(DATA FOR THIS TASK begins)
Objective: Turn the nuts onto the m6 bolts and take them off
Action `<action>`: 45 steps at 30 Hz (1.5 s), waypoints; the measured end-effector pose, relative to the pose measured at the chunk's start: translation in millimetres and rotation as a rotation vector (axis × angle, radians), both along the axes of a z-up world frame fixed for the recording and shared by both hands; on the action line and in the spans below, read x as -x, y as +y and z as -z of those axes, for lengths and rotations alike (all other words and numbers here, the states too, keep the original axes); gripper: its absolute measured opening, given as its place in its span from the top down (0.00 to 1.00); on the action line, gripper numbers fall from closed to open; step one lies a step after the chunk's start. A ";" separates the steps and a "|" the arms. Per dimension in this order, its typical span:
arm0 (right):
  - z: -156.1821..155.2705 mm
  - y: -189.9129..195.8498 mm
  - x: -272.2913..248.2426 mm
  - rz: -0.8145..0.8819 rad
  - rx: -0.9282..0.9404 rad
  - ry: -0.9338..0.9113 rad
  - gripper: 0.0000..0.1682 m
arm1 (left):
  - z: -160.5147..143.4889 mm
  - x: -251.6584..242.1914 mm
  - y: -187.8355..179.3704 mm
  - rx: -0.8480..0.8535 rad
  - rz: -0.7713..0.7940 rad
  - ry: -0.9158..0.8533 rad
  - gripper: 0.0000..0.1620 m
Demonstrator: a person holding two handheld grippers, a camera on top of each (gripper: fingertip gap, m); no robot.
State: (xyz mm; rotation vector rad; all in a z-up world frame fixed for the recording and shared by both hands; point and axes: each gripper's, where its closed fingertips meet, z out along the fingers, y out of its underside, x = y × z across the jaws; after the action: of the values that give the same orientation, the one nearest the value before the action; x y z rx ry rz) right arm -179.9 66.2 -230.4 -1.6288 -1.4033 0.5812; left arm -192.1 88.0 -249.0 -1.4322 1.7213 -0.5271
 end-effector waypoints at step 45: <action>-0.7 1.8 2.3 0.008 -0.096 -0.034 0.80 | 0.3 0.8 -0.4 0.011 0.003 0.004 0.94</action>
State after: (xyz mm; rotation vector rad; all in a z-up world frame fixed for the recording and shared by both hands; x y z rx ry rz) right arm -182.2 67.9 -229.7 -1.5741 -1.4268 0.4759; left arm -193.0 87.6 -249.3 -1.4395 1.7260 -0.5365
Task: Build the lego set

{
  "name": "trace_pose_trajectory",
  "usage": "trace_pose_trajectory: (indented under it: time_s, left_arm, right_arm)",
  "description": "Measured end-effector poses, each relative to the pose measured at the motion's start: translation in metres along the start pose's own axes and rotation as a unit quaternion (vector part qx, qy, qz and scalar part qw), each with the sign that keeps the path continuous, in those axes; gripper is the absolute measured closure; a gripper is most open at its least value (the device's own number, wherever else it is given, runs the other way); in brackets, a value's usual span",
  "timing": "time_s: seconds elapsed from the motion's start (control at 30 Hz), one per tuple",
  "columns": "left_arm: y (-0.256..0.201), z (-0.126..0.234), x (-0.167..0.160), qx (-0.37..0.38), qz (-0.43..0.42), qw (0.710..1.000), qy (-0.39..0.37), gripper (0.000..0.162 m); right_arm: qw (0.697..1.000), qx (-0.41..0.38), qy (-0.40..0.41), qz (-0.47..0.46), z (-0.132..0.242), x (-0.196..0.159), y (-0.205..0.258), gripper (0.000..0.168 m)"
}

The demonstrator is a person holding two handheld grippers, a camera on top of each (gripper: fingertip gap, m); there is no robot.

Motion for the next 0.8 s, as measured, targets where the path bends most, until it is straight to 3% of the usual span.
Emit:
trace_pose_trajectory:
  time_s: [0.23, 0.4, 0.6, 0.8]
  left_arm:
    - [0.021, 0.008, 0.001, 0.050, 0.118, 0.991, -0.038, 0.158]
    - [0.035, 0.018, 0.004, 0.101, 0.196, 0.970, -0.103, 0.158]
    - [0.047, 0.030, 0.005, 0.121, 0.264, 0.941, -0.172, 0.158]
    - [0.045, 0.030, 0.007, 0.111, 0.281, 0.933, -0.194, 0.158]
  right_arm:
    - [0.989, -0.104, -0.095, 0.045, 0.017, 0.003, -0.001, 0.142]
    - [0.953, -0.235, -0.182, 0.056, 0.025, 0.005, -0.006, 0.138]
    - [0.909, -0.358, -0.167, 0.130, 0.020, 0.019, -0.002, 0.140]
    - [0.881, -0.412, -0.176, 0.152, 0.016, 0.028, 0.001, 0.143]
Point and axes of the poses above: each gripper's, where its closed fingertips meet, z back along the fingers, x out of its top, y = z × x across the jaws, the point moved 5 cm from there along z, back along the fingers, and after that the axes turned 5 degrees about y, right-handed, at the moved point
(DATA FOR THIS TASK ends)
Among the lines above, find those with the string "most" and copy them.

SOLVED PROBLEM:
  "description": "Measured end-effector poses, each relative to the pose measured at the motion's start: translation in metres along the start pose's own axes and rotation as a unit quaternion (vector part qx, qy, qz and scalar part qw), each with the sign that keeps the path continuous, in those axes; gripper is the absolute measured closure; a gripper is most open at its least value (the device's own number, wherever else it is given, runs the other way); in brackets, a value's usual span",
Motion for the next 0.8 s, as measured, targets where the path bends most, until it is straight to 3% of the usual span.

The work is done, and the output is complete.